Press Coverage

Brand safety is actually improving online

Mar 29, 2017

By Sarah Vizard, Marketing Week.

Despite current concerns over brand safety on Google, new research finds it actually improved both in display and video advertising in the second half of 2016.

The likelihood of brand’s advertising appearing next to unsafe or unsavoury content online actually improved in the second half of 2016, despite mounting concern over brand safety following revelations that ads are appearing next to extreme content.

According to research by Integral Ad Science, the volume of “brand safe infractions” on display advertising in the UK decreased from 7.8% in the first six months of 2016 to 6.8% in the second half. That decline was mirrored in video advertising, with the proportion dropping from 11.2% to 8.9% globally.
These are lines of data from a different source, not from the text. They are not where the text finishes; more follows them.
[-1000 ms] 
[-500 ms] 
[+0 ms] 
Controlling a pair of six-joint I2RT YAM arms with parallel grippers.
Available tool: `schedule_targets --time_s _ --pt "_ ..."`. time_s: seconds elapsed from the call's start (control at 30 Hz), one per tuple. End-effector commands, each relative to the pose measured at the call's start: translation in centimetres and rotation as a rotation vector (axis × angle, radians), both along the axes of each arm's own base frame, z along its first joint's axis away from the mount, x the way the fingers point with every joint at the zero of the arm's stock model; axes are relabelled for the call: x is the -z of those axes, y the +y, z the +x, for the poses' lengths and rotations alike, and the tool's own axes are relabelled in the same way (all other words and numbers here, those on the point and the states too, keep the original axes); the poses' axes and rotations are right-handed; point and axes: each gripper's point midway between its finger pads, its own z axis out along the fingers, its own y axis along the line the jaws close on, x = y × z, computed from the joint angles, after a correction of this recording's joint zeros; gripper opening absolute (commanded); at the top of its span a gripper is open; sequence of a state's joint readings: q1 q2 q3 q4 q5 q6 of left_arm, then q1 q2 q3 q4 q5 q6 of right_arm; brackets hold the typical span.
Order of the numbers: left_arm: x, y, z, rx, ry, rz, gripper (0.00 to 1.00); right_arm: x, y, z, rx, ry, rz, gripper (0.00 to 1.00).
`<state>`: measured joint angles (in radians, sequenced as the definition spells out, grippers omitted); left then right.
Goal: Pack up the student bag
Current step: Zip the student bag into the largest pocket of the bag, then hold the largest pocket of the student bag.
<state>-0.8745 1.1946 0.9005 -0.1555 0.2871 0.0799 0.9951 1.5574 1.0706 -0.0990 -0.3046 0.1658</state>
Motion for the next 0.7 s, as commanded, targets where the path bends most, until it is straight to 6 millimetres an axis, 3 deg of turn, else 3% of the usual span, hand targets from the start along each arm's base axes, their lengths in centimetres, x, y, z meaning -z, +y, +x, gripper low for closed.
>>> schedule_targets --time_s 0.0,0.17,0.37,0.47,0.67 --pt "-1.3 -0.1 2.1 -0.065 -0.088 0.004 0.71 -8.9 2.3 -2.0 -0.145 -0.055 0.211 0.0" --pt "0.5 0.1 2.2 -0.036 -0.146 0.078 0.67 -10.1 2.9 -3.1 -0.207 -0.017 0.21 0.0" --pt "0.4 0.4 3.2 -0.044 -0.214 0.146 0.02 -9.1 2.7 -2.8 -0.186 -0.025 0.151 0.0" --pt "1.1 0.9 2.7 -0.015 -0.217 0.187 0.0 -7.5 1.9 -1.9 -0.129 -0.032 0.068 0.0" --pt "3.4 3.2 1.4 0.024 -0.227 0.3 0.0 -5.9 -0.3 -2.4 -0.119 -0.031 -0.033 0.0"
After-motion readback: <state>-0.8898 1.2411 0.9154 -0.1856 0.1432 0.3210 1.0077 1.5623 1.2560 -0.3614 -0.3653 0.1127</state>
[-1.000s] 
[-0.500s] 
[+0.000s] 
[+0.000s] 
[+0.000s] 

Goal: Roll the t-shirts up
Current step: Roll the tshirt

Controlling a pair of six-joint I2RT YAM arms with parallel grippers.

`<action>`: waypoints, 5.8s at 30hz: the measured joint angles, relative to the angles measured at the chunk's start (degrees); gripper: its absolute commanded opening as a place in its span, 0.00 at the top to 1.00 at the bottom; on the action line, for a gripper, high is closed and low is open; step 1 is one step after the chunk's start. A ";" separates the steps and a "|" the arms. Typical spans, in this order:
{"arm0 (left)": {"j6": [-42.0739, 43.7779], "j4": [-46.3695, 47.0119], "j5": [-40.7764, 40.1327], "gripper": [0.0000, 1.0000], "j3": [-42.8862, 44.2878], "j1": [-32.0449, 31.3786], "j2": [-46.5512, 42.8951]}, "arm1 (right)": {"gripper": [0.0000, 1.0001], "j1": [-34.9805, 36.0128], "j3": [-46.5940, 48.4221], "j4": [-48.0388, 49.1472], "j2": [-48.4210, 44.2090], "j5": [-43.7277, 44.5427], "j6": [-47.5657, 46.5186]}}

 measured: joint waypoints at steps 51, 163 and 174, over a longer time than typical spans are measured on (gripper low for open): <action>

However, the UK is behind just the US when it comes to the proportion of advertising appear next to unsafe content. The 6.8% figure for display is higher than in Germany, France, Canada and Australia, although lower than the US’s 8.6%.

Programmatic drives brand risk

Programmatic is the biggest culprit when it comes to ads appearing alongside risky content. The report found ads appeared next to unsafe content 6.9% of the time when display advertising was bought programmatically, compared to 5.8% when bought directly with a publisher.

That figure is again similar for video, at 9.8% for programmatic and 6.4% for publisher direct. However, display ads were no more likely to appear next to content with ‘high’ or ‘very high’ risk when digital advertising was bought programmatically (see below).

The proportion of brand safety infractions in display advertising

The issue of brand safety has moved to the top of marketers’ agendas after a series of exposes by The Times revealed that ads are appearing next to videos on YouTube by pornographers, terrorists and white supremacists. More than 250 advertisers including brands such as Marks & Spencer, PepsiCo and Walmart have so far pulled their advertising from Google amid demands for the company to improve their tools and policies to limit damage to brands’ reputations.

Google has promised to review its policies, make it easier for brands to use tools aimed at limiting brand risk and employ more people to police content on its site.

However, Nick Morley, EMEA MD at Integral Ad Science, says that as fake news, ad fraud and brand safety become bigger issues, marketers must demand greater transparency.

He explains: “The recent headlines have increased awareness of these issues, highlighted clear areas where improvement is required, and reinforced that context is key. Everyone in the industry has a duty of care to address brand safety issues, we’d encourage all to do their part and use third-party verification technology.”

WPP is attempting to give its clients more transparency. Its media-buying arm, GroupM, is tying up with OpenSlate, with scores YouTube content based on its quality and brand safety and provides insights on where ads ran.

WPP-owned GroupM announced Wednesday it is forming a partnership with OpenSlate, which gives YouTube content a score for quality and brand safety and provides reporting on where ads ran. The service, which is supported by Google, only works on premium ‘Google Preferred’ campaigns.

Viewability and ad fraud

The report also found that, overall, media quality “stabilised” in the second half of the year while viewability saw “significant improvement”, increasing from 40% to 58.2% between the first and second parts of the year for video.

But there is again a big discrepancy between advertising bought programmatically and direct with publishers. Viewability for programmatic video was just 49.6%, compared to 76.6% for publisher direct. That is mirrored in display advertising with rates of 46.8% for programmatic and 62.9% for publisher direct.

In terms of ad fraud, advertisers that used tech that can “optimise against” the problem saw much lower rates. For programmatic display the proportion of ad fraud fell from 4.9% to 0.6% if the tech was used, while for publisher direct it fell from 1% to 0.2%.

The drop off for video was even greater, falling from 26.5% to 2.2% for programmatic and 10.6% to 1.6% for publisher direct.

Video brand risk – ads served next to content deemed inappropriate – improved compared to H1 2016, decreasing from 11.2% overall to 8.9%, which is on par with display brand risk, falling from 7.8% during the first half of 2016 to 6.8% during the second half of the year. However, with the advent of fake news and the increase in violent and extremist content and videos, brand safety remains a critical issue for advertisers, underscoring the need for a solution to protect brand reputations.